WHAT TO PRODUCE:
Produce exactly the lines starting at the one containing "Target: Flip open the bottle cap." and ending at the last line of the material, with nothing added.

STORED DATA START

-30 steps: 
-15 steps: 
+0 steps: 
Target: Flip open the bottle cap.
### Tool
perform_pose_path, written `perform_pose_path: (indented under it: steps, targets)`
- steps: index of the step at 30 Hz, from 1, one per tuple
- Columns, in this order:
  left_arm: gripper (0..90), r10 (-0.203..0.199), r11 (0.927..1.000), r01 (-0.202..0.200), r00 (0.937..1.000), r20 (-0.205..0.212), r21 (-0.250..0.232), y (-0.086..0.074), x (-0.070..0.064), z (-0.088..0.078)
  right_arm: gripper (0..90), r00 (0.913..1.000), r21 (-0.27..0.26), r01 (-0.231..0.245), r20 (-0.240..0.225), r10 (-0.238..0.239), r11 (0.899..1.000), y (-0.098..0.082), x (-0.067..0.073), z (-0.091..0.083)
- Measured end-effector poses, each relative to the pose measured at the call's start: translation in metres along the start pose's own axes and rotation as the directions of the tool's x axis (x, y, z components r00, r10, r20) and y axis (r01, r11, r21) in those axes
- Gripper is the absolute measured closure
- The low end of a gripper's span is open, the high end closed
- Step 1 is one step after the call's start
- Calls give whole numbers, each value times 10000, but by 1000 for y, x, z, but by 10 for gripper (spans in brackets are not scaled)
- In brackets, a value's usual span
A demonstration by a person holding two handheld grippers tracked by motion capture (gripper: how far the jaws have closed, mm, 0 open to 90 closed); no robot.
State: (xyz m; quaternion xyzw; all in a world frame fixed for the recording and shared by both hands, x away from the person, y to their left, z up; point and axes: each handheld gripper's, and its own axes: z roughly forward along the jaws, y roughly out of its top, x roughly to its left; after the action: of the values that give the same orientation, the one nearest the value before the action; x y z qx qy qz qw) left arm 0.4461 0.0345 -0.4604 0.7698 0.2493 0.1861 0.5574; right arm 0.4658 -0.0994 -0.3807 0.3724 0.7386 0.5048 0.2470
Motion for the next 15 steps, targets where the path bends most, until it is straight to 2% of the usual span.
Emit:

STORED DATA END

SOLUTION:
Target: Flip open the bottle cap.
### Tool
perform_pose_path, written `perform_pose_path: (indented under it: steps, targets)`
- steps: index of the step at 30 Hz, from 1, one per tuple
- Columns, in this order:
  left_arm: gripper (0..90), r10 (-0.203..0.199), r11 (0.927..1.000), r01 (-0.202..0.200), r00 (0.937..1.000), r20 (-0.205..0.212), r21 (-0.250..0.232), y (-0.086..0.074), x (-0.070..0.064), z (-0.088..0.078)
  right_arm: gripper (0..90), r00 (0.913..1.000), r21 (-0.27..0.26), r01 (-0.231..0.245), r20 (-0.240..0.225), r10 (-0.238..0.239), r11 (0.899..1.000), y (-0.098..0.082), x (-0.067..0.073), z (-0.091..0.083)
- Measured end-effector poses, each relative to the pose measured at the call's start: translation in metres along the start pose's own axes and rotation as the directions of the tool's x axis (x, y, z components r00, r10, r20) and y axis (r01, r11, r21) in those axes
- Gripper is the absolute measured closure
- The low end of a gripper's span is open, the high end closed
- Step 1 is one step after the call's start
- Calls give whole numbers, each value times 10000, but by 1000 for y, x, z, but by 10 for gripper (spans in brackets are not scaled)
- In brackets, a value's usual span
A demonstration by a person holding two handheld grippers tracked by motion capture (gripper: how far the jaws have closed, mm, 0 open to 90 closed); no robot.
State: (xyz m; quaternion xyzw; all in a world frame fixed for the recording and shared by both hands, x away from the person, y to their left, z up; point and axes: each handheld gripper's, and its own axes: z roughly forward along the jaws, y roughly out of its top, x roughly to its left; after the action: of the values that give the same orientation, the one nearest the value before the action; x y z qx qy qz qw) left arm 0.4461 0.0345 -0.4604 0.7698 0.2493 0.1861 0.5574; right arm 0.4658 -0.0994 -0.3807 0.3724 0.7386 0.5048 0.2470
Motion for the next 15 steps, targets where the path bends most, until it is straight to 2% of the usual span.
Emit:

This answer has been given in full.